Compute how many lines in the data below contain "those"; answer only with that number.

+-------+

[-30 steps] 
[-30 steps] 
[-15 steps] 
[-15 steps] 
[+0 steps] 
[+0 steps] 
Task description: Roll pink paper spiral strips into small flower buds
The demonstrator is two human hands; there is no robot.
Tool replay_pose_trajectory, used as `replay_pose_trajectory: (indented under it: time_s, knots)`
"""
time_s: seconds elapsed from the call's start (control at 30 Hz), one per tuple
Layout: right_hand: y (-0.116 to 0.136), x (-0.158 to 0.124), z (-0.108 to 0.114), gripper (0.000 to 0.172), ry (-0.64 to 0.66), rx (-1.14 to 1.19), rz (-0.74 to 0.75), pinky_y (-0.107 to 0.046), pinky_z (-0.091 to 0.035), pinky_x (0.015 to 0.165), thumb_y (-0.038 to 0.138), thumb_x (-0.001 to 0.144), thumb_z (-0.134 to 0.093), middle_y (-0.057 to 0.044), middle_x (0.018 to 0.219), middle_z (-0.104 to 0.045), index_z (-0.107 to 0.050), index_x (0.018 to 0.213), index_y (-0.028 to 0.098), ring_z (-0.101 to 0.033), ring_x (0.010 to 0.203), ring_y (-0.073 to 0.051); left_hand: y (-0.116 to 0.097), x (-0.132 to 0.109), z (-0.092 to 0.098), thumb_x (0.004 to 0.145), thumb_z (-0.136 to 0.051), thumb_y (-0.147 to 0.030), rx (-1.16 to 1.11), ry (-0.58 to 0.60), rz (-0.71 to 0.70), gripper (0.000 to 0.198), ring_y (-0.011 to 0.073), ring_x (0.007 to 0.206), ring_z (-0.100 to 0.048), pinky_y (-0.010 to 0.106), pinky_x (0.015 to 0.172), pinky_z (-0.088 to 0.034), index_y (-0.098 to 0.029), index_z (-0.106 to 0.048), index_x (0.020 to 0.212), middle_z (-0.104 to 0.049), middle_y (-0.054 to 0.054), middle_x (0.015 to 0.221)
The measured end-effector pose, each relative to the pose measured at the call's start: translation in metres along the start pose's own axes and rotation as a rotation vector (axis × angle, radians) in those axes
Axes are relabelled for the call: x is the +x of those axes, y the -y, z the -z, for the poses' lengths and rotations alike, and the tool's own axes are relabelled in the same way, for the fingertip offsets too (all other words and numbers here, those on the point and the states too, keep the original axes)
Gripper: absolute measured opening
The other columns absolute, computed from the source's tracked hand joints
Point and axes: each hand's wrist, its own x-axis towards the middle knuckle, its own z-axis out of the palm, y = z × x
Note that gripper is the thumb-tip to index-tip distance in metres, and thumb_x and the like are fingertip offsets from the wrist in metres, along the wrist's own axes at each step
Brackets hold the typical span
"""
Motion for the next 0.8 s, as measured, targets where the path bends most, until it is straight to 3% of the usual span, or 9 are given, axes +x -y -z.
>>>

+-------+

**Response below**
2